From this perspective, optimization can be viewed as a sophisticated form of sensitivity analysis that seeks the best values for the decisions and the best value for the performance measure. Optimization takes us beyond mere improvement; we look for the very best outcome in our model, the maximum possible benefit or the minimum possible cost. If we have constraints in our model, then optimization also tells us which of those conditions ultimately limit what we want to accomplish. Optimization can also reveal what we might gain if we can find a way to overcome those constraints and proceed beyond the limitations they impose.

1.4 OPTIMIZATION SOFTWARE

Optimization procedures find the best values of the decision variables in a given model. In the case of Excel, the optimization software is known as Solver, which is a standard tool available on the Data ribbon. (The generic term solver often refers to optimization software, whether or not it is implemented in a spreadsheet.) Optimization tools have been available on computers for several decades and predate the widespread use of electronic spreadsheets. Before spreadsheets became popular, optimization was available as stand-alone software. It relied on an algebraic approach and was often accessible only by technical experts. Decision makers and even their analysts had to rely on those experts to build and solve optimization models. Spreadsheets, if they were used at all, were limited to small examples. Now, however, the spreadsheet allows decision makers to develop their own models, without having to learn specialized software, and to find optimal solutions for those models using Solver. Two trends account for the popularity of spreadsheet optimization. First, familiarity with spreadsheets has become almost ubiquitous, at least in the business world. The spreadsheet has come to represent a common language for analysis. Second, the software packages available for spreadsheet-based optimization now include some of the most powerful tools available. The spreadsheet platform need not be an impediment to solving practical optimization problems.

Spreadsheet-based optimization has several advantages. The spreadsheet allows model inputs to be documented clearly and systematically. Moreover, if it is necessary to convert raw data into other forms for the purposes of setting up a model, the required calculations can be performed and documented conveniently in the same spreadsheet, or at least on another sheet in the same workbook. This allows integration between raw data and model data. Without this integration, errors or omissions are more likely, and maintenance becomes more difficult. Another advantage is algorithmic flexibility: The spreadsheet has the ability to call on several different optimization procedures, but the process of preparing the model is mostly the same no matter which procedure is applied. Finally, spreadsheet models have a certain amount of intrinsic credibility because spreadsheets are now so widely used for other purposes.
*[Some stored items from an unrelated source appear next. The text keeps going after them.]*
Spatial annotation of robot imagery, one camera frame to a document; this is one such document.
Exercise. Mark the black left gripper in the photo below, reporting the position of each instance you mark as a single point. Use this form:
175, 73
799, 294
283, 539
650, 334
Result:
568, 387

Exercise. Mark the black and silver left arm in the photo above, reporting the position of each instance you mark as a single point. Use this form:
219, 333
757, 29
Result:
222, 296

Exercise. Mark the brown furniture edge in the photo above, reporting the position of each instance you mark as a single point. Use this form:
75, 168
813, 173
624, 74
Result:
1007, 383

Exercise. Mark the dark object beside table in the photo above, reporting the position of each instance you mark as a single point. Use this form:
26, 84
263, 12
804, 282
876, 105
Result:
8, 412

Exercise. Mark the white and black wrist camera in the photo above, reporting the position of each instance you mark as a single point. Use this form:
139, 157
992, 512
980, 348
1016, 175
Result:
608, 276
Although spreadsheets can contain errors (and often do), there is at least some comfort in knowing that logic and discipline must be applied in the building of a spreadsheet.
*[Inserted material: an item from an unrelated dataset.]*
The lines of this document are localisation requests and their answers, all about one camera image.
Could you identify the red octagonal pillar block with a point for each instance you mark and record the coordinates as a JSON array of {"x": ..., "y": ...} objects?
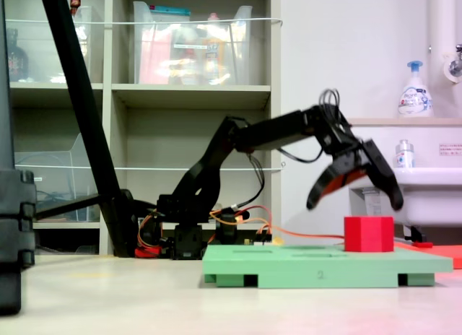
[{"x": 368, "y": 234}]

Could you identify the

Table 1.1 summarizes and compares the advantages of spreadsheet and algebraic software approaches to optimization problems. The main advantage of algebraic approaches is the efficiency with which models can be specified. With spreadsheets, the elements of a model are represented explicitly. Thus, if the model requires a hundred variables, then the model builder must designate a hundred cells to hold their respective values. Algebraic codes use a different method. If a model contains a hundred variables, the code might refer to x(k), with a specification that k may take on values from 1 to 100, but x(k) need not be represented explicitly for each of the hundred values.

A second advantage of algebraic approaches is the fact that they can sometimes be tailored to a particular application. For example, the very large crew-scheduling applications used by airlines exhibit a special structure. To exploit this structure in the solution procedure, algebraic codes are sometimes enhanced with specialized subroutines that add solution efficiencies when solving a crew-scheduling problem.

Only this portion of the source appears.